Going electric on the water also means adopting the latest tech, which is why there were a number of boat businesses at the recent Consumer Electronics Show in Las Vegas.
You might not have heard of Brunswick Corporation, but if you’re into boats then you’ll definitely know its brands, which include Mercury outboard engines and Sun Ray and Bayliner boats. It’s now also added Veer to its portfolio, a small vessel designed and engineered for first time leisure boaters who want something simple to have a bit of fun with, maybe take in a spot of fishing or just relax on the water. You can bolt a petrol outboard on the back, but Brunswick revealed the new model along with its new 48V Mercury Avator electric outboard that will be available in motors producing between 750w and 3500w at the propeller.
This is all great but what about the tech? Well, we got to experience Brunswick’s new helm simulator, which replicates life on board the Sea Ray 370. It even rocks with the waves and vibrates as it turns. It gave us a chance to experience the brilliant self-docking system which can scan a marina for a space using radar and then dock itself, all you have to do is choose which way in you want the boat to go. No doubt there are a few owners and a few nervous harbour masters who will appreciate this system. It’s a step towards autonomous yachting, not something that will appeal in its entirely to everyone of course.

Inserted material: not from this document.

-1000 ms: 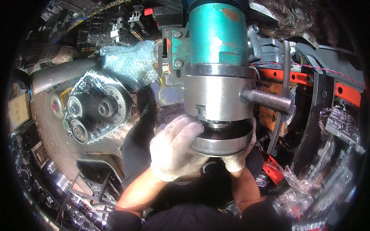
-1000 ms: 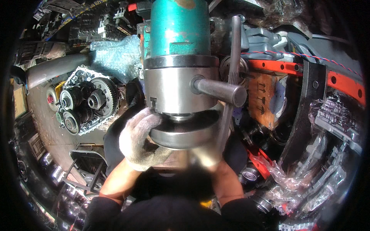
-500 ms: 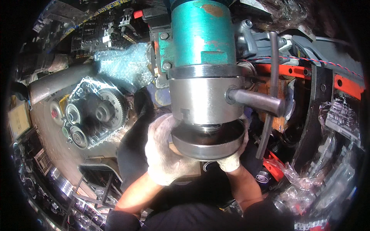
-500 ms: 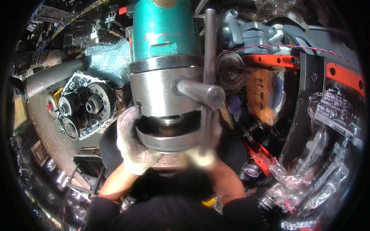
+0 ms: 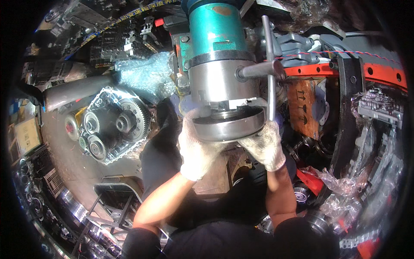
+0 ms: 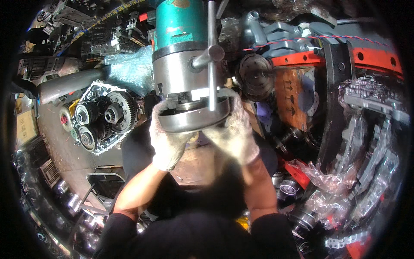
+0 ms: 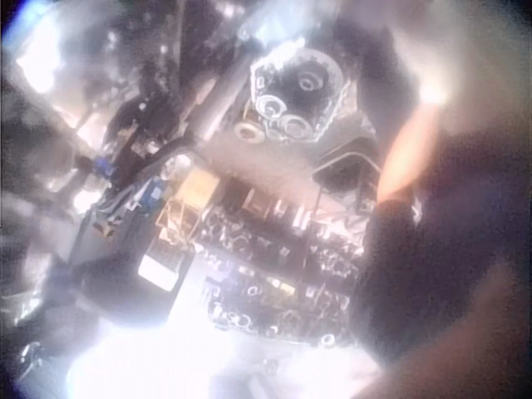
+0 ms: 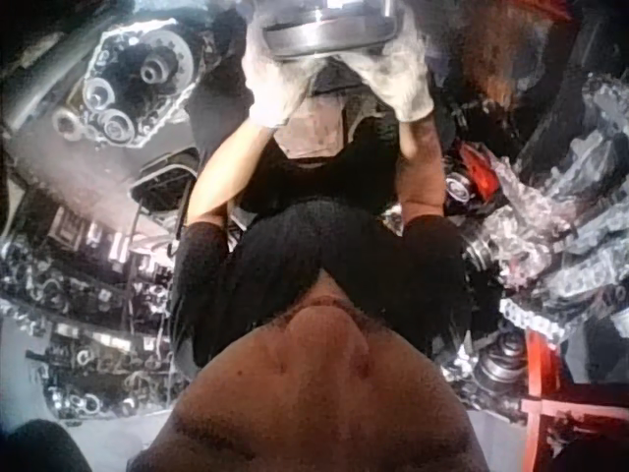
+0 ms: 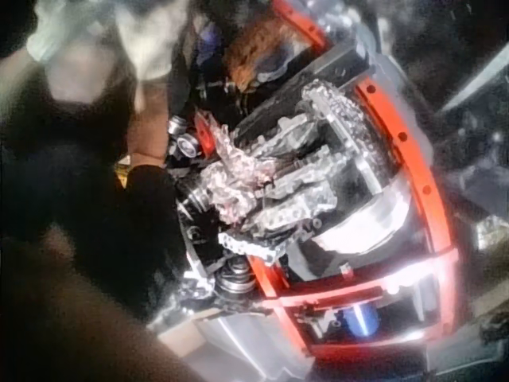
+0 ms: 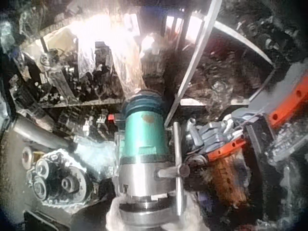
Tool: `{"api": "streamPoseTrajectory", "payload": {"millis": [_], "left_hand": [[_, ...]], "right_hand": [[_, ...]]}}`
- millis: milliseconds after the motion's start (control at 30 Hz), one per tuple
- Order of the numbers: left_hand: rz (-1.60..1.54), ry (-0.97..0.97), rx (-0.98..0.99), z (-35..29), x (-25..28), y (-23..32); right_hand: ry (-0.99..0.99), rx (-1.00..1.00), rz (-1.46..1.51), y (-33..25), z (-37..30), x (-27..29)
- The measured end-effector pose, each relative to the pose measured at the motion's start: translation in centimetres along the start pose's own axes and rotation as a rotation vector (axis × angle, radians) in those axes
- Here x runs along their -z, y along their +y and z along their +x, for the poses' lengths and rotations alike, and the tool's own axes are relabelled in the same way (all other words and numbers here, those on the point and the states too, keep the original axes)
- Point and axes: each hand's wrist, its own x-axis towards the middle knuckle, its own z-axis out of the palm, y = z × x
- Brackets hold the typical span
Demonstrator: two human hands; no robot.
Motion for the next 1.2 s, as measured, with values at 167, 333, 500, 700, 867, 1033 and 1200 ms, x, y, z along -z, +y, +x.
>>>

Volvo Penta is a familiar name in propulsion and it too is trialling various electric motors, but at CES it had much more to talk about, This included Volvo Penta Island, a boating hub where vessels can be recharged, experiences can be curated and people can just hang out. It’s all part of what the company calls “Boating for Everyone” which aims to attract more people to the water through things like Boating as a Service for ownership and experiences, ease of use with things like autonomous technology and creating more communities.

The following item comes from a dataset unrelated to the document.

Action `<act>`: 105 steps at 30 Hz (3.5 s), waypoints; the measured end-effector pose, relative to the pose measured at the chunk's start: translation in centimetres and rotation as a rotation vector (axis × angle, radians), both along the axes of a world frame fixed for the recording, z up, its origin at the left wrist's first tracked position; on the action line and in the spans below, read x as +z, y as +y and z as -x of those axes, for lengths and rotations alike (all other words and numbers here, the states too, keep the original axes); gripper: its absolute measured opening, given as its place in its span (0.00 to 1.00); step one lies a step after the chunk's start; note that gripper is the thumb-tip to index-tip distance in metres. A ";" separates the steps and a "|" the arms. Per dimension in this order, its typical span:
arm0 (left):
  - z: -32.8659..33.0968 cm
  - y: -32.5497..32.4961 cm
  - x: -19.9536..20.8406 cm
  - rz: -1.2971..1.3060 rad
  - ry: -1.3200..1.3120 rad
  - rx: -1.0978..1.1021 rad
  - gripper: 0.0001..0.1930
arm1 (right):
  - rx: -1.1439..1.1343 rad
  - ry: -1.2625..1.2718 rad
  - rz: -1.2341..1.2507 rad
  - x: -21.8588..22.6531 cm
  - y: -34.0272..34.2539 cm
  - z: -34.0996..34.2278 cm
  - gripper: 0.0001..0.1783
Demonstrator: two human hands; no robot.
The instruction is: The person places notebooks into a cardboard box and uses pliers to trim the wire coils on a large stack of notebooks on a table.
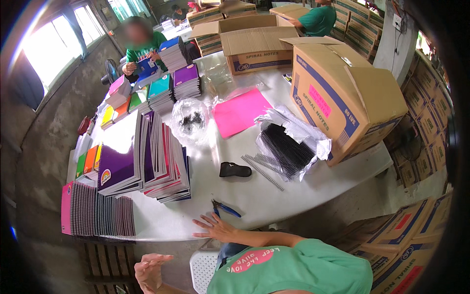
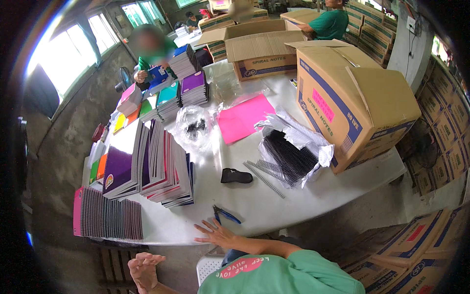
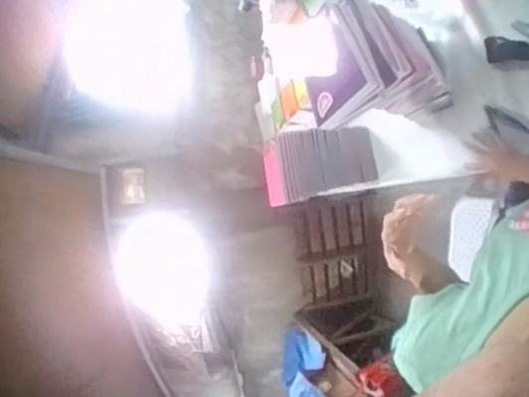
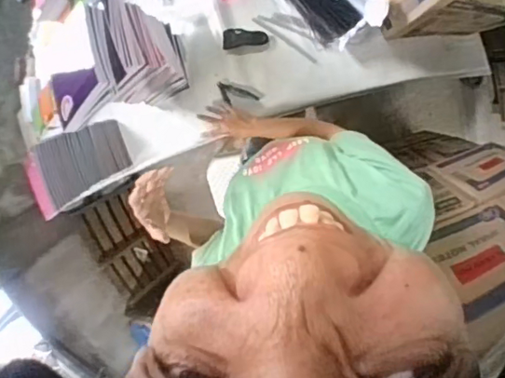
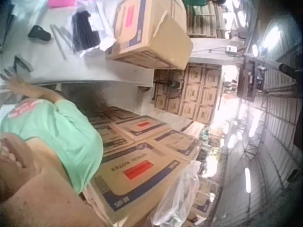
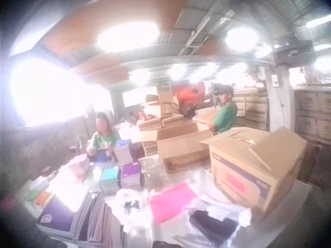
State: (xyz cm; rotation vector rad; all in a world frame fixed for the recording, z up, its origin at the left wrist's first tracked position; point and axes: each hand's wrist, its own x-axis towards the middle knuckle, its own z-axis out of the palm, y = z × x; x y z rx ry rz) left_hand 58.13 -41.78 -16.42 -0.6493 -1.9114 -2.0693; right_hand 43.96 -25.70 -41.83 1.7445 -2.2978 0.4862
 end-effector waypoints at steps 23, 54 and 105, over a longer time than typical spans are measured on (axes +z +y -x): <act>8.2 1.4 -0.1 -0.130 -0.058 -0.303 0.47 | -0.007 -0.096 -0.111 2.9 1.1 -0.2 0.36; -2.2 -24.0 -35.1 -0.437 -1.209 0.773 0.32 | -0.082 -0.142 -0.184 2.2 -8.9 -0.3 0.28; -17.5 -40.1 -31.2 -0.025 -0.328 1.471 0.20 | -0.161 -0.307 0.171 12.1 -24.3 -3.0 0.25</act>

One of the boats that might dock at these hubs could be the Candela C-8. It’s one of our stars of the show with its simple and beautiful design, but also because it’s electric and rises out of the water on awesome hydrofoils. Developed and built in Sweden, it uses a 44kWh battery pack from Volvo’s electric performance car brand Polestar. It can cover around 57 nautical miles at up to 22 knots and its clever hydrofoil can adjust one hundred times a second as it moves through the water. Its design is a combination of Nordic and Italian influences and while so far Candela has built three at a cost of €330,000 each, it has orders for another 150. We’re thinking a Polestar 2 and a Candela C-8 could well be our dream garage, although we obviously need to add a house on a river or lake to facilitate that.

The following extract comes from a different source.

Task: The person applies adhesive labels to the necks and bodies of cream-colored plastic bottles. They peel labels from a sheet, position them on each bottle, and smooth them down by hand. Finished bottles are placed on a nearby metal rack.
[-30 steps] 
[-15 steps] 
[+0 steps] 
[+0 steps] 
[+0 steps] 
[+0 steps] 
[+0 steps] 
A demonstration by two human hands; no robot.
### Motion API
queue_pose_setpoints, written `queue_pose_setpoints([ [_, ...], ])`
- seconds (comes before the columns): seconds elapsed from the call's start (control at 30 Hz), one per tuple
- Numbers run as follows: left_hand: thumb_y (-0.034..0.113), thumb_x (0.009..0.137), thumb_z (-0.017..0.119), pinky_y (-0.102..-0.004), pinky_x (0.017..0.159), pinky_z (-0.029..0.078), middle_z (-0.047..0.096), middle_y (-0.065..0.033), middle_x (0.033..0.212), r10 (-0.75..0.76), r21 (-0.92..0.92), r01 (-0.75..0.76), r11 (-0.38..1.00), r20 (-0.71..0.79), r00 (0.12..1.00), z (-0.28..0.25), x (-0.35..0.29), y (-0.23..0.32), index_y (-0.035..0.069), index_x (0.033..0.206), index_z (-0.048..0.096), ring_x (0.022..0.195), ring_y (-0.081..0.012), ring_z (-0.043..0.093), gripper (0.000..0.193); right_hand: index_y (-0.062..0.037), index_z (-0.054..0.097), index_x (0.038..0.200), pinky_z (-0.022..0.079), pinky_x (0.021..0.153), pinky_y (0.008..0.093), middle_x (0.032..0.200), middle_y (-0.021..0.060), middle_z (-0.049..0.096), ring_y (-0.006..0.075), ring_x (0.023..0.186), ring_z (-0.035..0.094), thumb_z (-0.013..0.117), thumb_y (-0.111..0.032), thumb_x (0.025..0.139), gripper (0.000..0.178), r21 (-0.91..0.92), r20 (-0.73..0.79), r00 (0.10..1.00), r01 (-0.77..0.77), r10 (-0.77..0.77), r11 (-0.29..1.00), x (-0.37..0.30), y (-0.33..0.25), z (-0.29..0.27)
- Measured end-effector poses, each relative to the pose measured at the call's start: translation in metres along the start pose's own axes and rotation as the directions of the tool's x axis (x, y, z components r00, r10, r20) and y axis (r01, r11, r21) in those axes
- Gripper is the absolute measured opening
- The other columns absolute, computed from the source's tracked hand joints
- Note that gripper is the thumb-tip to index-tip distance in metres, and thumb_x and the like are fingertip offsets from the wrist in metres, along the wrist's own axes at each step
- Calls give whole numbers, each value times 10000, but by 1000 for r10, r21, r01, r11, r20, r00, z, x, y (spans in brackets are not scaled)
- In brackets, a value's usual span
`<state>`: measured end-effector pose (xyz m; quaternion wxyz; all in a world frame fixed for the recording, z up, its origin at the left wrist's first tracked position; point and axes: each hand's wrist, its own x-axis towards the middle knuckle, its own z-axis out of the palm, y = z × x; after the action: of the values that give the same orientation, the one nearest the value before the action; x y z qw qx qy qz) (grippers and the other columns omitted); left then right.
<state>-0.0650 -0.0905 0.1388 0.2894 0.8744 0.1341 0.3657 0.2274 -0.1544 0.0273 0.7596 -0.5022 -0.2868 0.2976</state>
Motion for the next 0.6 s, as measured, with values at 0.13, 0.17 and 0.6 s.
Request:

Then there were the brands looking further into the future, such as Aqualines which is promising to revolutionise public transport on the water. Its concept uses hybrid electric or hydrogen engines, can be scaled up in size to accommodate between two and 300 people and can travel at up to 500km. Astonishingly though, the company claims its vessel will be able to reach speeds as high as 320km/h. Could we finally have a solution for crossing Table Bay in a few minutes? It’s early days for the company, which is about to start testing and development in France, so we’re still a way off from that much needed solution. One day.